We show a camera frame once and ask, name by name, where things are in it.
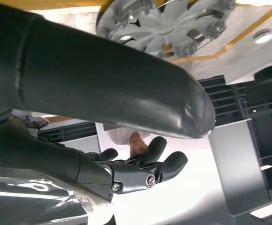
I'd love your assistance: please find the grey cabinet panel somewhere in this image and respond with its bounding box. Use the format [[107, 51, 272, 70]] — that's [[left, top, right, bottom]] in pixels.
[[208, 119, 271, 217]]

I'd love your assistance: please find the open cardboard box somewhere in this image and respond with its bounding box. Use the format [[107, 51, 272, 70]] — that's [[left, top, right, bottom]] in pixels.
[[42, 115, 76, 124]]

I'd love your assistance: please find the steel workbench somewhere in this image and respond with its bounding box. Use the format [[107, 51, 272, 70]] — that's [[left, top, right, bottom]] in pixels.
[[0, 0, 272, 86]]

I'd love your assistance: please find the small round puck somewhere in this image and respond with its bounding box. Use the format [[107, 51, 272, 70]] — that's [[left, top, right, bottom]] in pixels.
[[252, 28, 272, 45]]

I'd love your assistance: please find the dark slatted shelving unit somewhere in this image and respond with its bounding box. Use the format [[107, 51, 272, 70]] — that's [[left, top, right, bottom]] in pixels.
[[198, 63, 272, 199]]

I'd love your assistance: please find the white strip light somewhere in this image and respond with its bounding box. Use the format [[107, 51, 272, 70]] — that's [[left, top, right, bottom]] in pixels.
[[249, 198, 272, 222]]

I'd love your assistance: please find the person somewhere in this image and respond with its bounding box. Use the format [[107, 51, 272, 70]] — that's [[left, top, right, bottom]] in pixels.
[[107, 127, 151, 158]]

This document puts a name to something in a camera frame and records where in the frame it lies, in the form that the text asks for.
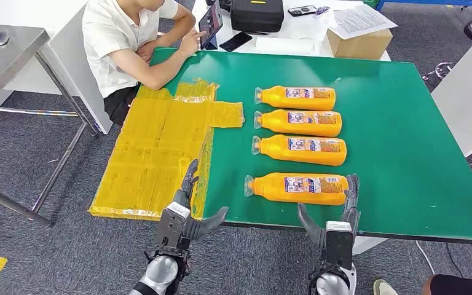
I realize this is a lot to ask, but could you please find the black smartphone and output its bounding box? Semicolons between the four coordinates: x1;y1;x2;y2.
219;31;253;53

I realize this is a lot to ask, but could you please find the printed paper sheet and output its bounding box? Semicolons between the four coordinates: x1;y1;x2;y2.
328;4;399;41

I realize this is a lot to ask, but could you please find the black floor cable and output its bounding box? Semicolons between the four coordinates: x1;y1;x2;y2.
446;243;472;280

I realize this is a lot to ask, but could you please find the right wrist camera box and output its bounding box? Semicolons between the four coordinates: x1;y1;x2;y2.
324;221;355;272

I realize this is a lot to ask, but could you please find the person's foot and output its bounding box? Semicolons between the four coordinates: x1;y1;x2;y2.
372;278;399;295

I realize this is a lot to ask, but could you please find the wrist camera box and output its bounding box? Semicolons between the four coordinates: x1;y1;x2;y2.
324;221;355;272
155;202;191;250

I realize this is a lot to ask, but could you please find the tablet on blue stand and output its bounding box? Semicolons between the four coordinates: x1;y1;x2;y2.
198;0;224;50

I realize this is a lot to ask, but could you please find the yellow taped cardboard mat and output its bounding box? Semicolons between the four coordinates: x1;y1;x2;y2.
88;78;246;222

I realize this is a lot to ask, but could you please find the white table leg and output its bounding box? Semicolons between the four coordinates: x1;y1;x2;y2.
352;236;390;256

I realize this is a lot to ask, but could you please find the white floor cable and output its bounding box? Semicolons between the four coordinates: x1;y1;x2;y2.
415;240;436;275

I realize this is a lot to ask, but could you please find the person's left hand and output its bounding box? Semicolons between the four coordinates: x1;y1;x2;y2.
136;39;160;62

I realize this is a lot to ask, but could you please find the blue metal rack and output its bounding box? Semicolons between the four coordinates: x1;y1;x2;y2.
374;0;472;18

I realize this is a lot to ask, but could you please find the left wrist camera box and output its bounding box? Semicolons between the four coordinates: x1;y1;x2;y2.
155;202;191;250

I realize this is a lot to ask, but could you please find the brown cardboard box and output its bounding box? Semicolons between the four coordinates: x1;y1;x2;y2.
326;27;394;61

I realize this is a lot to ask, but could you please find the smartphone with ring holder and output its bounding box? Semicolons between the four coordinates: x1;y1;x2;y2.
287;4;319;18

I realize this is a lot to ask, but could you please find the stainless steel table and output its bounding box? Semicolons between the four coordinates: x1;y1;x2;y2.
0;22;100;228

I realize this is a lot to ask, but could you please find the orange detergent bottle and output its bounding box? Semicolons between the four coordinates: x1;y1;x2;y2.
253;109;343;138
251;134;347;167
254;85;337;111
244;172;350;207

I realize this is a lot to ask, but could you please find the person's right hand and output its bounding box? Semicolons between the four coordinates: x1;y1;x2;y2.
178;30;208;56

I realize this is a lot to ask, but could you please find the white side table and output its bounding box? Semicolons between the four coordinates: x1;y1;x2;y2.
430;24;472;188

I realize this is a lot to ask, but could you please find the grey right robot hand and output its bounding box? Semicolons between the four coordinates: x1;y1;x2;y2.
297;173;361;250

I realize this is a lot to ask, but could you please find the person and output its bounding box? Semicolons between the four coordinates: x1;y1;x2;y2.
423;273;472;295
82;0;208;126

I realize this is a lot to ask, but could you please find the black carrying case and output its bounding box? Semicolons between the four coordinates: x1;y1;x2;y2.
229;0;285;34

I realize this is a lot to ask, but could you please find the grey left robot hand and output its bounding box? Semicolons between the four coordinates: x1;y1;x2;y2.
173;159;229;251

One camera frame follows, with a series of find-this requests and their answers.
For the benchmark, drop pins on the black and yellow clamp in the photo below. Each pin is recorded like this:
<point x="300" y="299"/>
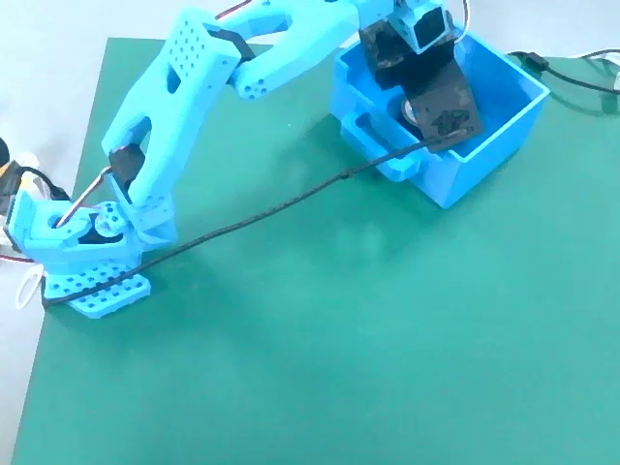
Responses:
<point x="7" y="179"/>

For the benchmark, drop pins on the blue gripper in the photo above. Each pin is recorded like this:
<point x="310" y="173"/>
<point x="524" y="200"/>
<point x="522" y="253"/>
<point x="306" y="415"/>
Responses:
<point x="394" y="68"/>

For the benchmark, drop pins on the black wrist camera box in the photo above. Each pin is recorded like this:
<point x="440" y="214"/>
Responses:
<point x="445" y="106"/>

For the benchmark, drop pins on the black electrical tape roll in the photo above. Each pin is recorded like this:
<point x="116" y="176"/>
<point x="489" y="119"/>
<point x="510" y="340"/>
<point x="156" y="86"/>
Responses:
<point x="408" y="112"/>

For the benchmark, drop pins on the blue perforated robot base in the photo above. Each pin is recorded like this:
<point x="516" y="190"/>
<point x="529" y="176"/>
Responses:
<point x="97" y="290"/>

== == ==

* **Assignment**
With the images removed, give back every entry exactly as shown.

* **Exercise solution**
We show a camera frame once and ask, name by name, where things are in it.
I'd love your assistance: please find the grey cabinet panel somewhere in this image and respond with its bounding box. Use the format [[107, 51, 272, 70]] — that's [[left, top, right, bottom]] in pixels.
[[208, 119, 271, 217]]

I'd love your assistance: please find the open cardboard box somewhere in this image and respond with its bounding box. Use the format [[107, 51, 272, 70]] — that's [[left, top, right, bottom]] in pixels.
[[42, 115, 76, 124]]

I'd love your assistance: please find the steel workbench somewhere in this image and respond with its bounding box. Use the format [[107, 51, 272, 70]] — that's [[left, top, right, bottom]] in pixels.
[[0, 0, 272, 86]]

I'd love your assistance: please find the small round puck somewhere in this image and respond with its bounding box. Use the format [[107, 51, 272, 70]] — that's [[left, top, right, bottom]] in pixels.
[[252, 28, 272, 45]]

I'd love your assistance: please find the dark slatted shelving unit somewhere in this image and respond with its bounding box. Use the format [[107, 51, 272, 70]] — that's [[left, top, right, bottom]] in pixels.
[[198, 63, 272, 199]]

I'd love your assistance: please find the white strip light somewhere in this image and respond with its bounding box. Use the format [[107, 51, 272, 70]] — that's [[left, top, right, bottom]] in pixels.
[[249, 198, 272, 222]]

I'd love your assistance: please find the person somewhere in this image and respond with its bounding box. Use the format [[107, 51, 272, 70]] — that's [[left, top, right, bottom]] in pixels.
[[107, 127, 151, 158]]

This document puts a name to something in a camera frame and records where in the frame it lies, in the form that the text asks for.
I realize this is a lot to ask, but could you please find the black smartphone and output its bounding box? Semicolons between the four coordinates: x1;y1;x2;y2.
219;31;253;53

I realize this is a lot to ask, but could you please find the printed paper sheet and output its bounding box? Semicolons between the four coordinates: x1;y1;x2;y2.
328;4;399;41

I realize this is a lot to ask, but could you please find the black floor cable and output its bounding box? Semicolons between the four coordinates: x1;y1;x2;y2.
446;243;472;280

I realize this is a lot to ask, but could you please find the right wrist camera box and output its bounding box? Semicolons between the four coordinates: x1;y1;x2;y2.
324;221;355;272

I realize this is a lot to ask, but could you please find the person's foot and output its bounding box? Semicolons between the four coordinates: x1;y1;x2;y2.
372;278;399;295

I realize this is a lot to ask, but could you please find the wrist camera box and output its bounding box? Semicolons between the four coordinates: x1;y1;x2;y2.
324;221;355;272
155;202;191;250

I realize this is a lot to ask, but could you please find the tablet on blue stand and output its bounding box? Semicolons between the four coordinates: x1;y1;x2;y2.
198;0;224;50

I realize this is a lot to ask, but could you please find the yellow taped cardboard mat and output its bounding box? Semicolons between the four coordinates: x1;y1;x2;y2.
88;78;246;222

I realize this is a lot to ask, but could you please find the white table leg and output its bounding box? Semicolons between the four coordinates: x1;y1;x2;y2.
352;236;390;256

I realize this is a lot to ask, but could you please find the white floor cable and output its bounding box? Semicolons between the four coordinates: x1;y1;x2;y2.
415;240;436;275

I realize this is a lot to ask, but could you please find the person's left hand and output its bounding box? Semicolons between the four coordinates: x1;y1;x2;y2.
136;39;160;62

I realize this is a lot to ask, but could you please find the blue metal rack and output its bounding box? Semicolons between the four coordinates: x1;y1;x2;y2.
374;0;472;18

I realize this is a lot to ask, but could you please find the left wrist camera box and output its bounding box? Semicolons between the four coordinates: x1;y1;x2;y2.
155;202;191;250

I realize this is a lot to ask, but could you please find the brown cardboard box and output its bounding box? Semicolons between the four coordinates: x1;y1;x2;y2.
326;27;394;61

I realize this is a lot to ask, but could you please find the smartphone with ring holder and output its bounding box? Semicolons between the four coordinates: x1;y1;x2;y2.
287;4;319;18

I realize this is a lot to ask, but could you please find the stainless steel table and output its bounding box? Semicolons between the four coordinates: x1;y1;x2;y2.
0;22;100;228

I realize this is a lot to ask, but could you please find the orange detergent bottle and output its bounding box? Semicolons between the four coordinates: x1;y1;x2;y2.
253;109;343;138
251;134;347;167
254;85;337;111
244;172;350;207

I realize this is a lot to ask, but could you please find the person's right hand and output its bounding box? Semicolons between the four coordinates: x1;y1;x2;y2.
178;30;208;56

I realize this is a lot to ask, but could you please find the white side table and output its bounding box? Semicolons between the four coordinates: x1;y1;x2;y2.
430;24;472;188

I realize this is a lot to ask, but could you please find the grey right robot hand and output its bounding box? Semicolons between the four coordinates: x1;y1;x2;y2.
297;173;361;250

I realize this is a lot to ask, but could you please find the person and output its bounding box? Semicolons between the four coordinates: x1;y1;x2;y2.
423;273;472;295
82;0;208;126

I realize this is a lot to ask, but could you please find the black carrying case and output its bounding box? Semicolons between the four coordinates: x1;y1;x2;y2.
229;0;285;34

I realize this is a lot to ask, but could you please find the grey left robot hand and output its bounding box? Semicolons between the four coordinates: x1;y1;x2;y2.
173;159;229;251

One camera frame follows, with a series of find-this requests and their answers.
For the benchmark, drop pins on the black and yellow clamp in the photo below. Each pin is recorded like this:
<point x="300" y="299"/>
Responses:
<point x="7" y="179"/>

For the benchmark, drop pins on the blue gripper in the photo above. Each pin is recorded like this:
<point x="310" y="173"/>
<point x="524" y="200"/>
<point x="522" y="253"/>
<point x="306" y="415"/>
Responses:
<point x="394" y="68"/>

For the benchmark, drop pins on the black wrist camera box in the photo above. Each pin is recorded like this:
<point x="440" y="214"/>
Responses:
<point x="445" y="106"/>

For the benchmark, drop pins on the black electrical tape roll in the photo above. Each pin is recorded like this:
<point x="116" y="176"/>
<point x="489" y="119"/>
<point x="510" y="340"/>
<point x="156" y="86"/>
Responses:
<point x="408" y="112"/>

For the benchmark, drop pins on the blue perforated robot base in the photo above. Each pin is recorded like this:
<point x="516" y="190"/>
<point x="529" y="176"/>
Responses:
<point x="97" y="290"/>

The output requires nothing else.